THE PROBLEM = Nothing below is to be printed except the lines between the line holding "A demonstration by" and the line holding "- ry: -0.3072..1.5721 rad", inclusive, each exactly as it appears.

(Extracted data entries)

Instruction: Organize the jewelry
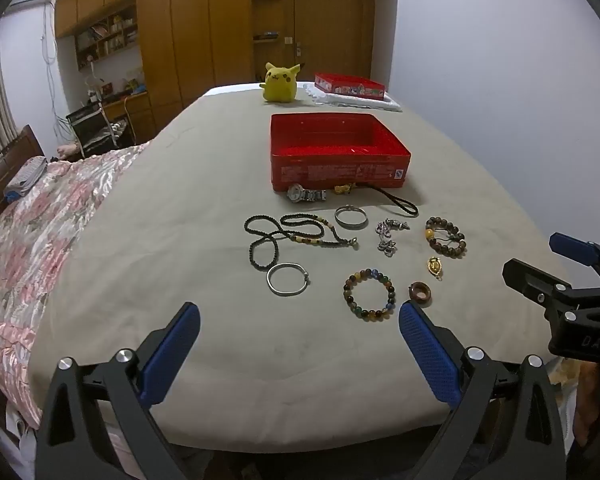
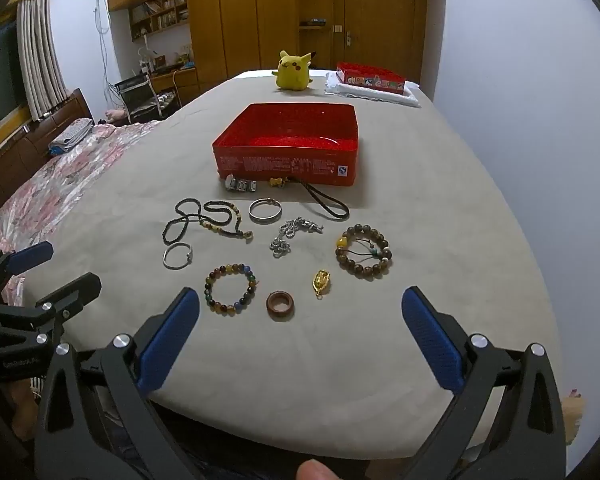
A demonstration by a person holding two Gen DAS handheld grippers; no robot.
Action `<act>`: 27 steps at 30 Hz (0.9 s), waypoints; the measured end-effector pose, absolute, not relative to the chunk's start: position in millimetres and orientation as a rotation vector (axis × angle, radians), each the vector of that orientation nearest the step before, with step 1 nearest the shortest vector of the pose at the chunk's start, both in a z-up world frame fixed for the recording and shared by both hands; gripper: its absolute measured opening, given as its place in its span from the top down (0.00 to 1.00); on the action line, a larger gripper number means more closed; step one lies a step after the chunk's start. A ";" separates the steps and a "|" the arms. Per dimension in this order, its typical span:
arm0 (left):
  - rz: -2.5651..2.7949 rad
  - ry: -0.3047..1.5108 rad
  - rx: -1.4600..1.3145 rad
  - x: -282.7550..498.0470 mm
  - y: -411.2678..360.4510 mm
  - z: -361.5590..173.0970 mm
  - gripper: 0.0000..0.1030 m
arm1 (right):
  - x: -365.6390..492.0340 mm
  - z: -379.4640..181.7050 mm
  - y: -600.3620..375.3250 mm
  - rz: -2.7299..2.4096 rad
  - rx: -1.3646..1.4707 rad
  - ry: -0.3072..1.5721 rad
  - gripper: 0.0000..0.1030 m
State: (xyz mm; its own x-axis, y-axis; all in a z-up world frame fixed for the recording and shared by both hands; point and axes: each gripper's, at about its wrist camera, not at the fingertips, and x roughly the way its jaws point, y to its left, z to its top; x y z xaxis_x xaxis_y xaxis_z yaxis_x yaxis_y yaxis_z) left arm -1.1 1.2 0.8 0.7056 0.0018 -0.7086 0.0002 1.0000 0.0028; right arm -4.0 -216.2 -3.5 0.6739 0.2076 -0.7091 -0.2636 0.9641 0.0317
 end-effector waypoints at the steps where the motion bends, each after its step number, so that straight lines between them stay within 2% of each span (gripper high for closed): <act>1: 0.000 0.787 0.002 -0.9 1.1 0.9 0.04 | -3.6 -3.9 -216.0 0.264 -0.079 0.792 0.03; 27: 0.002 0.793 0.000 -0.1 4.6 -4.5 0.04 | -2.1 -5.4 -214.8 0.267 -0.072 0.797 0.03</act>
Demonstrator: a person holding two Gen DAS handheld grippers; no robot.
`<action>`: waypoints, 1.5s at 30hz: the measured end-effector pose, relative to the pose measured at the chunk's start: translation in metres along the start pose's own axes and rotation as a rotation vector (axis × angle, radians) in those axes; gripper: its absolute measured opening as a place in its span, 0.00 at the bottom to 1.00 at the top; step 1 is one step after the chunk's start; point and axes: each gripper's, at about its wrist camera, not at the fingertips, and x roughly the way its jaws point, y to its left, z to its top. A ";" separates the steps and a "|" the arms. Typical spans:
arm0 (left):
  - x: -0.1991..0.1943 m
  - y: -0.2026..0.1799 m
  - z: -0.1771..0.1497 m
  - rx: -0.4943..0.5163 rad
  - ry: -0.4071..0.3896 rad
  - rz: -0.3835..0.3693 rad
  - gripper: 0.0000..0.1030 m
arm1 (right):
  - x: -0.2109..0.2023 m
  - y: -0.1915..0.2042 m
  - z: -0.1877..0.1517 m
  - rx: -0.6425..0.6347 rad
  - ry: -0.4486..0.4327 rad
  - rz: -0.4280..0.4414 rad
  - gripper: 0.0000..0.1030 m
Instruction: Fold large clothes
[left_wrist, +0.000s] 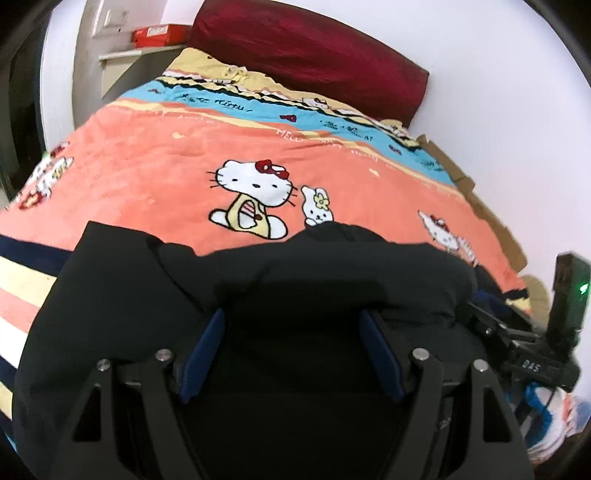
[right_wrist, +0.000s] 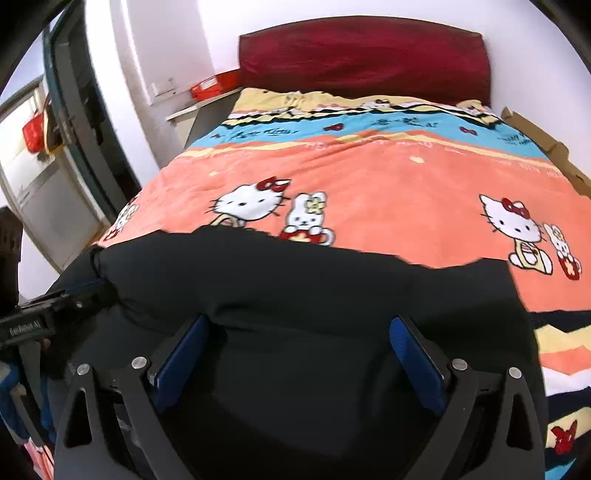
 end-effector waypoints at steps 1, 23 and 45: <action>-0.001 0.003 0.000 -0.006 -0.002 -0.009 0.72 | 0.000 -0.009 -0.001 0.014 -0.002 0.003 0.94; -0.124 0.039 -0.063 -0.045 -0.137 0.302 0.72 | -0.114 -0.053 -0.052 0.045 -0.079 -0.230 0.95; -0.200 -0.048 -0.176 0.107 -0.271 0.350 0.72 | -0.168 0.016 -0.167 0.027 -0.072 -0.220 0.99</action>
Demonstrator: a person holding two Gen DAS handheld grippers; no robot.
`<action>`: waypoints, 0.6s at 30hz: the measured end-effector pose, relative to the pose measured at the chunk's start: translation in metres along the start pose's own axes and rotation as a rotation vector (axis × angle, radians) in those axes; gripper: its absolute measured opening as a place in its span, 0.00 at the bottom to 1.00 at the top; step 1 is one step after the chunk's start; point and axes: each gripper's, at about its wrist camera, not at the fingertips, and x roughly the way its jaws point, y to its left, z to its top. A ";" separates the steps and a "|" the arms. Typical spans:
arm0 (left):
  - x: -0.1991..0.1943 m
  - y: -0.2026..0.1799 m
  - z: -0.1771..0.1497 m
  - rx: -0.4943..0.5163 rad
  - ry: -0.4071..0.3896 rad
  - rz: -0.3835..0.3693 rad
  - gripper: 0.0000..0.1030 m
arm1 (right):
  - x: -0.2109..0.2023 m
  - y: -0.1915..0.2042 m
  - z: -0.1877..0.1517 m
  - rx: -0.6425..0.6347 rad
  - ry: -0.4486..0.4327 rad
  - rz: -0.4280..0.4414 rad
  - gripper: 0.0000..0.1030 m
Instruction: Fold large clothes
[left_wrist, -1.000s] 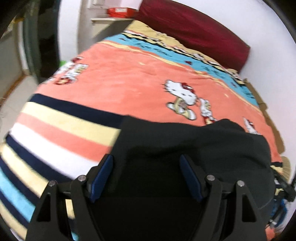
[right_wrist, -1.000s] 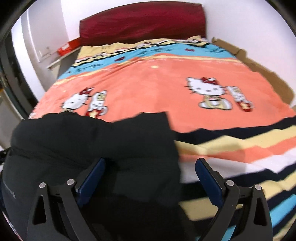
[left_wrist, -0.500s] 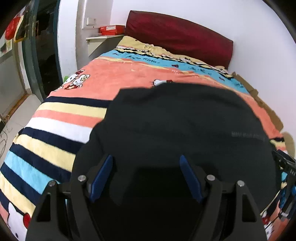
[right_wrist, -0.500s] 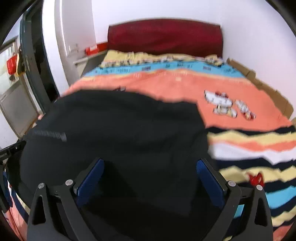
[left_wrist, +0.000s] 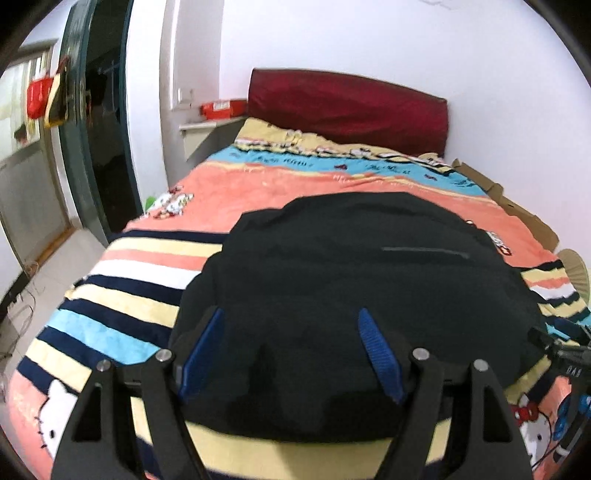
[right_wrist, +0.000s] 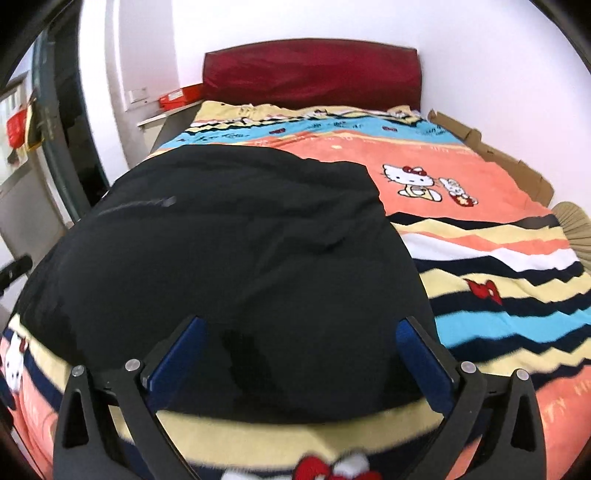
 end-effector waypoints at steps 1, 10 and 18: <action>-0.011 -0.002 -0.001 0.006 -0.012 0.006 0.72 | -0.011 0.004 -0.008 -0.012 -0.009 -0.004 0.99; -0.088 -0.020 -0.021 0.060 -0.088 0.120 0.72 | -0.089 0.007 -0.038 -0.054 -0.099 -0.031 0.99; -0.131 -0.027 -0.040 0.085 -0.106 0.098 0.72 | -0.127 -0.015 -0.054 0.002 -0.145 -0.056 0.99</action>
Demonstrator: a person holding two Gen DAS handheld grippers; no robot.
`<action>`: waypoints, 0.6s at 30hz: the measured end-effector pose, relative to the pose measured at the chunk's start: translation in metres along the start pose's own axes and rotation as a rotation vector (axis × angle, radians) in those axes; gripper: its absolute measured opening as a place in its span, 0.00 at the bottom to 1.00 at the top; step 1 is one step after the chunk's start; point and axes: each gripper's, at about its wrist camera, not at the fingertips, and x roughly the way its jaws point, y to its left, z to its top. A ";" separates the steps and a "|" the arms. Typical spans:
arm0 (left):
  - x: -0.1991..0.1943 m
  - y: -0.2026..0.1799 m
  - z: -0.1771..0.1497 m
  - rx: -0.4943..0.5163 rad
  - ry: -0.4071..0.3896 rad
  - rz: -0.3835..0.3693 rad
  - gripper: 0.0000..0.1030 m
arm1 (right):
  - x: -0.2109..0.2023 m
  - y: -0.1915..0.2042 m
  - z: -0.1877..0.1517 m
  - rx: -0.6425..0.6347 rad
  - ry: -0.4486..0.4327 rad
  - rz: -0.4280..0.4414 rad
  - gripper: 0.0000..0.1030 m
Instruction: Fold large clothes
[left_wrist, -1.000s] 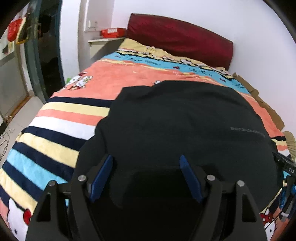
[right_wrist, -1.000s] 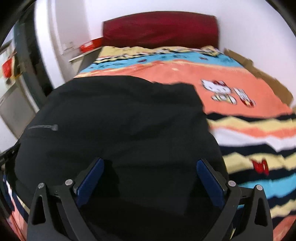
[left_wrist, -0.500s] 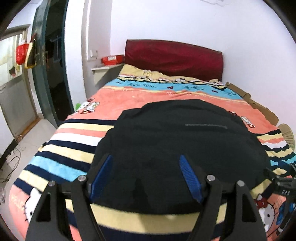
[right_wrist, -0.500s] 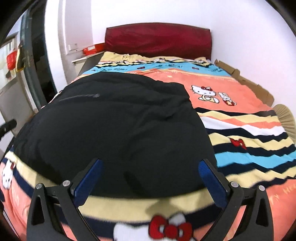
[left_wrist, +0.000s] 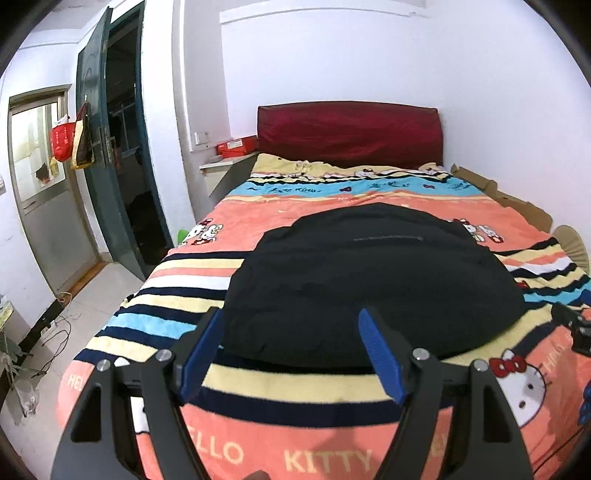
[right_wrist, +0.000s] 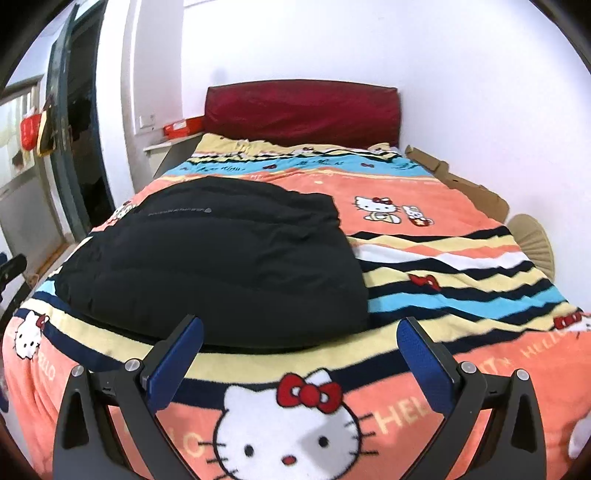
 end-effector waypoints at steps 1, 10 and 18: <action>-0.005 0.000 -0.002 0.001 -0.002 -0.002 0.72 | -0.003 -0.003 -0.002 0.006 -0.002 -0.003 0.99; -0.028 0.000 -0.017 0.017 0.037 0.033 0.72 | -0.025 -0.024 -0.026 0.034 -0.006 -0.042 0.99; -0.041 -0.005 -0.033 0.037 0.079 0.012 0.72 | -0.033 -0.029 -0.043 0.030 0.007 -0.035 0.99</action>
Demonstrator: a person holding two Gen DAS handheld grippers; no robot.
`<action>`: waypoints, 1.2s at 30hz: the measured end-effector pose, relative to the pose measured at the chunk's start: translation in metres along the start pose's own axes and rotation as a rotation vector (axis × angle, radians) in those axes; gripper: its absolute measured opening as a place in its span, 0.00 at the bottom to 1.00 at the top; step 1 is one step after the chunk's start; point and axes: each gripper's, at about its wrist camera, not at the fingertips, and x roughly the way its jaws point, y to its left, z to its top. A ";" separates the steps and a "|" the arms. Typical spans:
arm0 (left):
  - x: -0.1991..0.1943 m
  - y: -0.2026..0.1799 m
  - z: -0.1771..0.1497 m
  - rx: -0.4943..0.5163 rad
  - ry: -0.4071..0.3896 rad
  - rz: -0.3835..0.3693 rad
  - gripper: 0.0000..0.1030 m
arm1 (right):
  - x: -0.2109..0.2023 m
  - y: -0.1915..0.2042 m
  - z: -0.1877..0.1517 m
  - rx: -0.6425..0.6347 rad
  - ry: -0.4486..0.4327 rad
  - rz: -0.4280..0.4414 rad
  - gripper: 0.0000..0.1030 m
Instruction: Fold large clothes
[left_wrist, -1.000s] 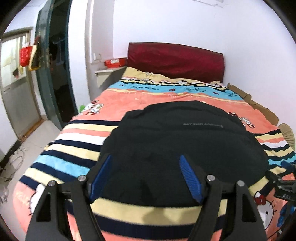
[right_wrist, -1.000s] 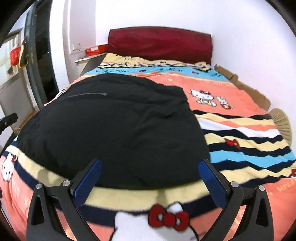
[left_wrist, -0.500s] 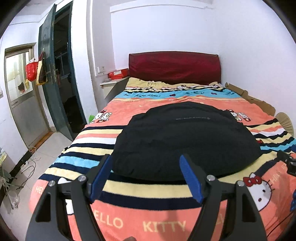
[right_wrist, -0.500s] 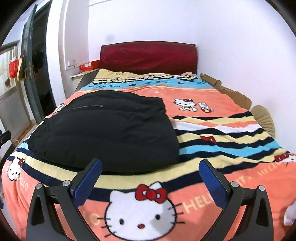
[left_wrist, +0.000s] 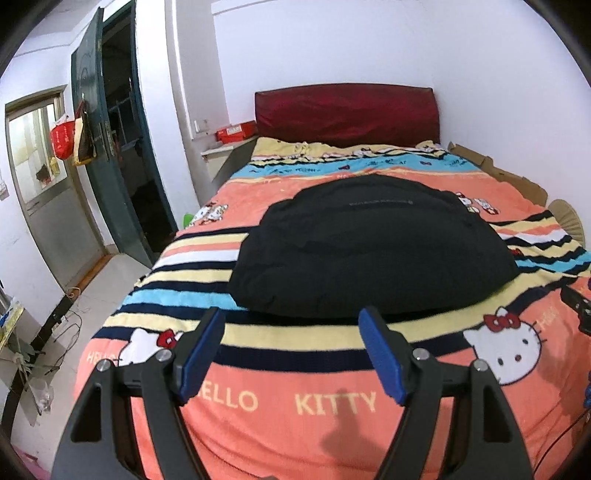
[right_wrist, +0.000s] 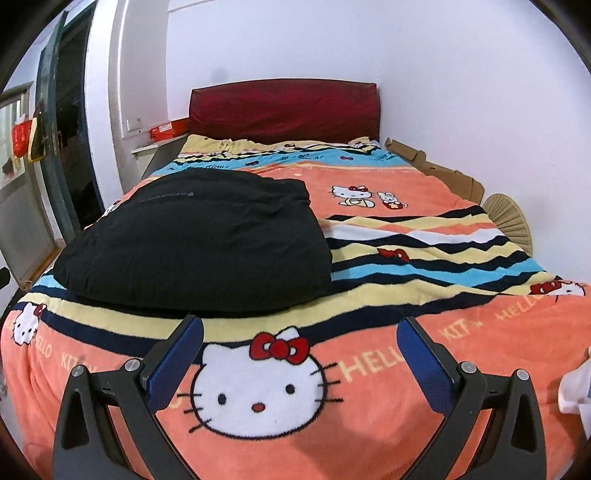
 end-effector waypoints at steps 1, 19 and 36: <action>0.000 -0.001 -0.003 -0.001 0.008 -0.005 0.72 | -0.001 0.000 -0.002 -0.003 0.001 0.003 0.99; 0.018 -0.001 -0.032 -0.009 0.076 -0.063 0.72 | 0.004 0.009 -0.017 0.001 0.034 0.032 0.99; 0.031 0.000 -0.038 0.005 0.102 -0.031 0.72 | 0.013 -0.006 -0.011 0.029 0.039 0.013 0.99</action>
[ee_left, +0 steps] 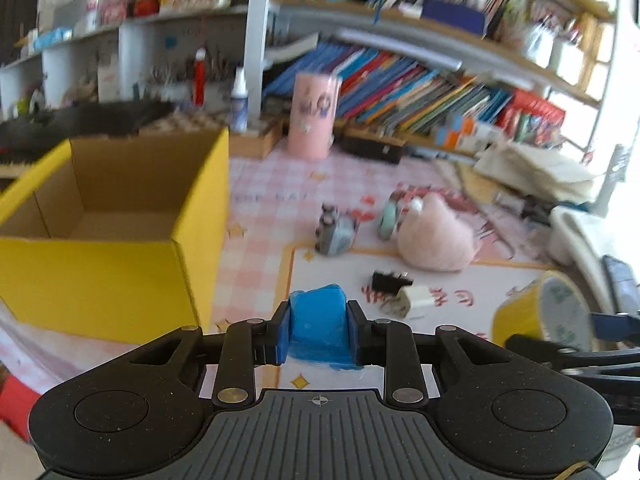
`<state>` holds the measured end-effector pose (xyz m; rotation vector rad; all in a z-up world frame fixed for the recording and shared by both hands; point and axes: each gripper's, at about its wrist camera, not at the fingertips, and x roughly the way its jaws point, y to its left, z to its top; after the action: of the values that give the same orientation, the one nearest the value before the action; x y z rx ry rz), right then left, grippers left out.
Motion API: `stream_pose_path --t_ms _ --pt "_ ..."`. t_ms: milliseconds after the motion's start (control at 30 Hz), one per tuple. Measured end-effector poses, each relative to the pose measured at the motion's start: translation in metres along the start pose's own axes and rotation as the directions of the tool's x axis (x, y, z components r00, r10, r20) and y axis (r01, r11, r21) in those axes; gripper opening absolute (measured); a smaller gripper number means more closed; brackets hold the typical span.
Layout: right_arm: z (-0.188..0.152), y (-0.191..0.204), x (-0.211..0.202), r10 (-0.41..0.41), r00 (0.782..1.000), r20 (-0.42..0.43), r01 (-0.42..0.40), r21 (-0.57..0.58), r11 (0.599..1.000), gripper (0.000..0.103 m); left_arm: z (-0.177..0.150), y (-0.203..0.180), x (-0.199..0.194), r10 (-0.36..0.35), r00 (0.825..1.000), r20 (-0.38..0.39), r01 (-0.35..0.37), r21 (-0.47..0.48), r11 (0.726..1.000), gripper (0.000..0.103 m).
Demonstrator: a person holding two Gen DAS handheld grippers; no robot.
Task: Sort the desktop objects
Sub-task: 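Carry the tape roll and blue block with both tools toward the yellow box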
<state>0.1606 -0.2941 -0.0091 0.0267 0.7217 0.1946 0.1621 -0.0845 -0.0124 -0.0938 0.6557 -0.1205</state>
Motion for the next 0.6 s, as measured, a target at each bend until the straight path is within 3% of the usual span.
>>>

EXERCISE SOLUTION =
A demonstration by a person holding two Gen DAS handheld grippers; no robot.
Action `<act>`: 27 steps at 30 Hz (0.9 s), waypoints; the measured end-effector pose, absolute, not relative to the chunk's start: position in millimetres and orientation as a rotation vector (axis × angle, radians), each the vector of that orientation nearest the step before, with step 1 nearest the shortest vector of the pose at the chunk's start, both in a z-up world frame fixed for the recording and shared by both hands; gripper: its absolute measured opening, given as its place in its span from the top down (0.00 to 1.00); on the action line, a larger gripper number means more closed; step one lies a step after the chunk's start. A ";" separates the steps and a "|" the arms. Per dimension in this order, its typical span:
arm0 (left):
  - rz: -2.5651..2.7949 rad
  - ry: -0.3047..1.5108 rad
  - rx: -1.4600..1.3145 rad
  - x: -282.7550..498.0470 mm
  - y: -411.2678..360.4510 mm
  - z: -361.5590..173.0970 mm
  - gripper: 0.0000..0.1030 m
arm1 (right):
  - x: -365.6390..492.0340 mm
  - z: -379.4640..181.7050 mm
  - y: -600.3620..375.3250 mm
  - rz: -2.7299..2.4096 rad
  - rx: -1.3646..1.4707 rad
  - ry: -0.3072..1.5721 rad

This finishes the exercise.